(Available data):
+===+
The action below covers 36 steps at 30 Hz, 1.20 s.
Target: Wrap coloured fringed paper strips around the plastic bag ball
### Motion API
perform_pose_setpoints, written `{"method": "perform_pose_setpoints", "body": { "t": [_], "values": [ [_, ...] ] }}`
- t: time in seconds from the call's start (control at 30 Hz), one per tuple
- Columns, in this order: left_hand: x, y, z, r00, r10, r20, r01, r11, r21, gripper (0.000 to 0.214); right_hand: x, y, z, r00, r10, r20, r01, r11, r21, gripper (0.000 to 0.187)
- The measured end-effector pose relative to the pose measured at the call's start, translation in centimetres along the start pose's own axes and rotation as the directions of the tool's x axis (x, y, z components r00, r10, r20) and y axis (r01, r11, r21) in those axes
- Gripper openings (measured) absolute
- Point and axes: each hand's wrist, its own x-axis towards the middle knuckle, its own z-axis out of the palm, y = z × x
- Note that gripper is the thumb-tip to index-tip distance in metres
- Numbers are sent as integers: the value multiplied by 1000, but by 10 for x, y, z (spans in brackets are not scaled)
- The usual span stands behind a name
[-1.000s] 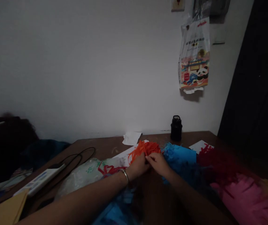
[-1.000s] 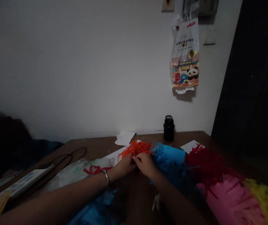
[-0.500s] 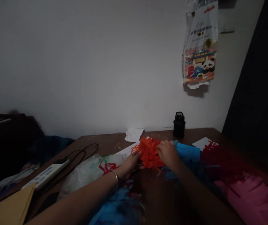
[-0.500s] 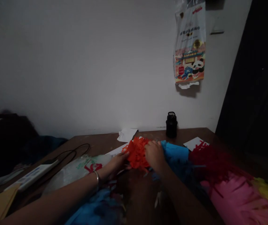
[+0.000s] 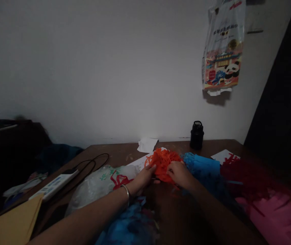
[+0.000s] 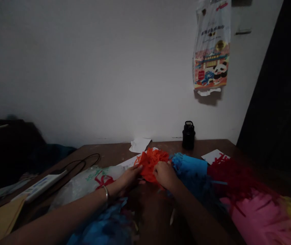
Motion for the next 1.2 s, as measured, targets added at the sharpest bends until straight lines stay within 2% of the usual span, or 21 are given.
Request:
{"method": "perform_pose_setpoints", "body": {
  "t": [0.13,0.23,0.33,0.43,0.6,0.9,1.2],
  "values": [
    [1,-2,1,1000,0,0,0,1000,1,19,-1,-2,-8,996,63,-69,-70,992,-105,20],
    [1,-3,2,1000,9,4,-9,1000,-8,17,-1,-9,-10,996,-38,-85,31,997,-73,22],
    [1,-3,3,1000,11,5,-11,1000,-11,18,-1,-13,-1,986,-165,-33,165,986,0,15],
    [-2,-2,3,1000,2,-6,-2,1000,-1,18,-1,-11,11,979,-204,0,203,978,50,13],
    [-7,0,3,1000,-12,-24,12,1000,24,18,0,-3,18,980,-193,-45,197,971,133,19],
    [-10,4,8,1000,-13,13,13,999,33,27,1,0,17,981,-127,-148,165,946,280,13],
    [-10,5,6,996,38,81,-40,999,31,29,7,16,26,984,-146,-104,179,844,505,13]
  ]
}}
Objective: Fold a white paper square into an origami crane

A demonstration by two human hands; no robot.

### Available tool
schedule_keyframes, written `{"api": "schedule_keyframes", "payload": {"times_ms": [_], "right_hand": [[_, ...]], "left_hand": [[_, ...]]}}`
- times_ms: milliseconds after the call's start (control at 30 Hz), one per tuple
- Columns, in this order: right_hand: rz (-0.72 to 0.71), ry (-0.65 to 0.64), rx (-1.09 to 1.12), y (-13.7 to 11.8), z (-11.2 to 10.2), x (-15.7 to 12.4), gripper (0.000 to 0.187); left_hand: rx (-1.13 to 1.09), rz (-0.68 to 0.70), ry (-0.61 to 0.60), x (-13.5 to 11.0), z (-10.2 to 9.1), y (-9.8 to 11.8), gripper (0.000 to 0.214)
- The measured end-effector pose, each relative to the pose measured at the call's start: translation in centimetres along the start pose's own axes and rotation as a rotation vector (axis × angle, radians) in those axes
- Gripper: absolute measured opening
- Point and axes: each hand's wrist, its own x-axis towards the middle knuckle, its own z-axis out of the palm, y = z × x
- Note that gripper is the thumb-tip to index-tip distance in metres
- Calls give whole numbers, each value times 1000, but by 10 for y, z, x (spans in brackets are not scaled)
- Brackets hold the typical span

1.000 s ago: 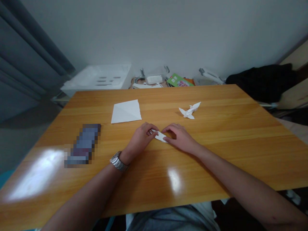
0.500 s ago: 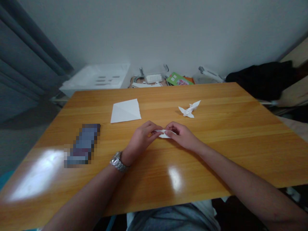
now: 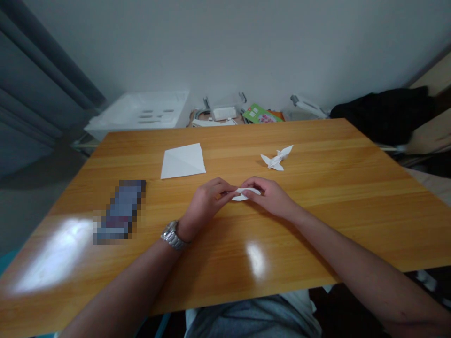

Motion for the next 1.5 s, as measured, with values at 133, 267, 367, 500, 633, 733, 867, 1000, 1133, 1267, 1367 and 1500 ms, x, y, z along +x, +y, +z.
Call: {"api": "schedule_keyframes", "payload": {"times_ms": [133,267,367,500,633,733,867,1000,1133,1267,1367,1500], "right_hand": [[-28,7,-42,-2,-1,0,19],[-40,5,-65,-3,0,0,18],[-37,22,-75,-3,2,0,18],[6,22,-55,-3,3,0,21],[-13,23,-73,-4,3,0,18],[-54,35,-88,-4,2,0,17],[-79,37,-103,-5,0,0,17],[-83,33,-102,-6,1,0,17],[-55,27,-89,-6,3,-1,20],[-54,3,-80,-6,4,0,22],[-84,1,-80,-5,3,0,23],[-70,-1,-40,-4,0,1,25]], "left_hand": [[-16,-49,12,1,0,3,17],[-17,-112,16,1,1,5,19],[-43,-174,26,0,3,4,19],[-102,-247,45,-1,7,3,19],[-169,-288,49,-1,10,4,21],[-244,-322,51,0,11,6,26],[-240,-329,40,0,10,7,27],[-171,-293,29,-1,8,6,21],[-146,-288,39,-1,8,6,22],[-162,-293,18,0,8,10,23],[-210,-309,9,2,7,13,23],[-346,-369,-6,3,5,13,25]]}}
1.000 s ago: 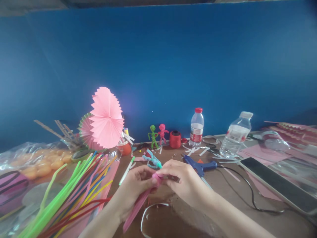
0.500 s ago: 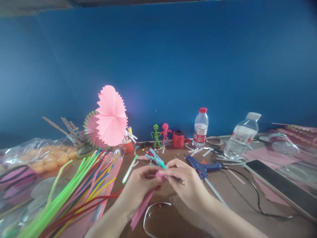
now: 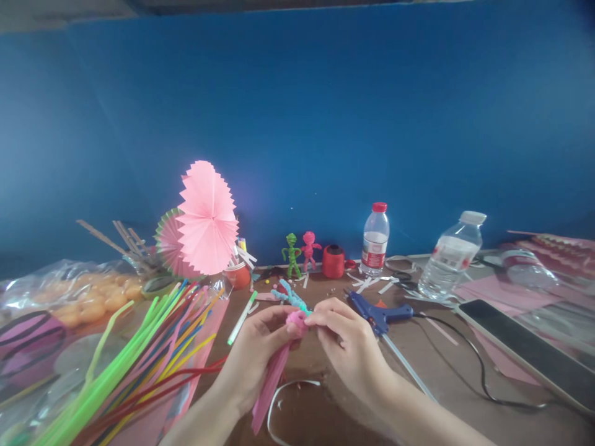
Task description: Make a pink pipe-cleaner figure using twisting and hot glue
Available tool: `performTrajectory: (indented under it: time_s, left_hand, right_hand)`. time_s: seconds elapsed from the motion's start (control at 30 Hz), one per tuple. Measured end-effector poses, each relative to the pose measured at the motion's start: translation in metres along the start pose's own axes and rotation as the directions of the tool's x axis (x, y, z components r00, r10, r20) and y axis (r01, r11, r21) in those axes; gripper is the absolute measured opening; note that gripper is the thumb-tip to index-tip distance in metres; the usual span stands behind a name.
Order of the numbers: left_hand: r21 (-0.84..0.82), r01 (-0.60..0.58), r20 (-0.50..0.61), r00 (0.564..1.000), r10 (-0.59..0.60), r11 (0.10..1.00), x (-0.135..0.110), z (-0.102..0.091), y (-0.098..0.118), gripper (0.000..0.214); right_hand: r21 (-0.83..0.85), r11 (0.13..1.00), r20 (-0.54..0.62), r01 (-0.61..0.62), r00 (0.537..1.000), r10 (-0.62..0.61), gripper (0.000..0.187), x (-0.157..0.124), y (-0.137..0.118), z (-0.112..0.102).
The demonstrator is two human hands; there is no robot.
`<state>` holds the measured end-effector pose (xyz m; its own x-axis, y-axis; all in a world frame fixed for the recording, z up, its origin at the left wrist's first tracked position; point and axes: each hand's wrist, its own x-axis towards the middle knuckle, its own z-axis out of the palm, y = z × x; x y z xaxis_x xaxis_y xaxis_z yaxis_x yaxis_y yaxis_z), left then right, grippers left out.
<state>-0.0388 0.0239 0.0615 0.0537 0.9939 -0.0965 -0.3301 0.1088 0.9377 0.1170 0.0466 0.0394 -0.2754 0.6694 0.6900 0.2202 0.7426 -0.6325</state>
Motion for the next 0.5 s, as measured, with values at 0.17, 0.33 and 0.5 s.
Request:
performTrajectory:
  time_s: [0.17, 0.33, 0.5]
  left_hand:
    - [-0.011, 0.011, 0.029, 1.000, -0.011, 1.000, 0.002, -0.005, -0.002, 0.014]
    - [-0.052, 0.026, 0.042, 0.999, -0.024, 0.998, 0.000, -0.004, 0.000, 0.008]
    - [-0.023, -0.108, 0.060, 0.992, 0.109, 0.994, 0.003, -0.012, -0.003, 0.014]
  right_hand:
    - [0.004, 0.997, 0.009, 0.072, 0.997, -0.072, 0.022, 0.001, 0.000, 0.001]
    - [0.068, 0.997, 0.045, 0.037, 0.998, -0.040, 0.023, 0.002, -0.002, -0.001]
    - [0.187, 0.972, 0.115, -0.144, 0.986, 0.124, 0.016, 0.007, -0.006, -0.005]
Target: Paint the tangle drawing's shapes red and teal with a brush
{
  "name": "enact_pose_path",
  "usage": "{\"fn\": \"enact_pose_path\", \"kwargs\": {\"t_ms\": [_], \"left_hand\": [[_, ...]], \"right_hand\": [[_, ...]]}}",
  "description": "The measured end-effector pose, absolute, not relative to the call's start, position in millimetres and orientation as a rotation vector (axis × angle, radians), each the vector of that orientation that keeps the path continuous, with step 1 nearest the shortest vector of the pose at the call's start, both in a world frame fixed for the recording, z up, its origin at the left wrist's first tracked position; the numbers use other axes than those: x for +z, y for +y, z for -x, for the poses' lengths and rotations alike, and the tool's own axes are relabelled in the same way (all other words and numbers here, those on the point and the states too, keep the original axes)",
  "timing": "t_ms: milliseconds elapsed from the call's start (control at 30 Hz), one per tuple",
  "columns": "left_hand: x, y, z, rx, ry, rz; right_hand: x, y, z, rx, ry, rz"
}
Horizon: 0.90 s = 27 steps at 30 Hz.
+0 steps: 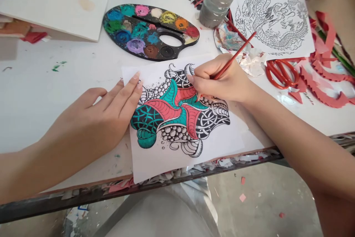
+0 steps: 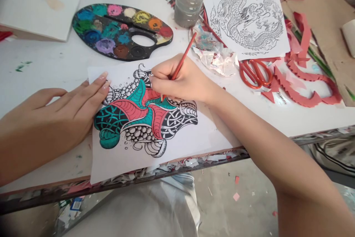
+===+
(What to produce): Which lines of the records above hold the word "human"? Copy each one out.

(Response):
A demonstration by two human hands; no robot.
The demonstrator is two human hands; there is no robot.

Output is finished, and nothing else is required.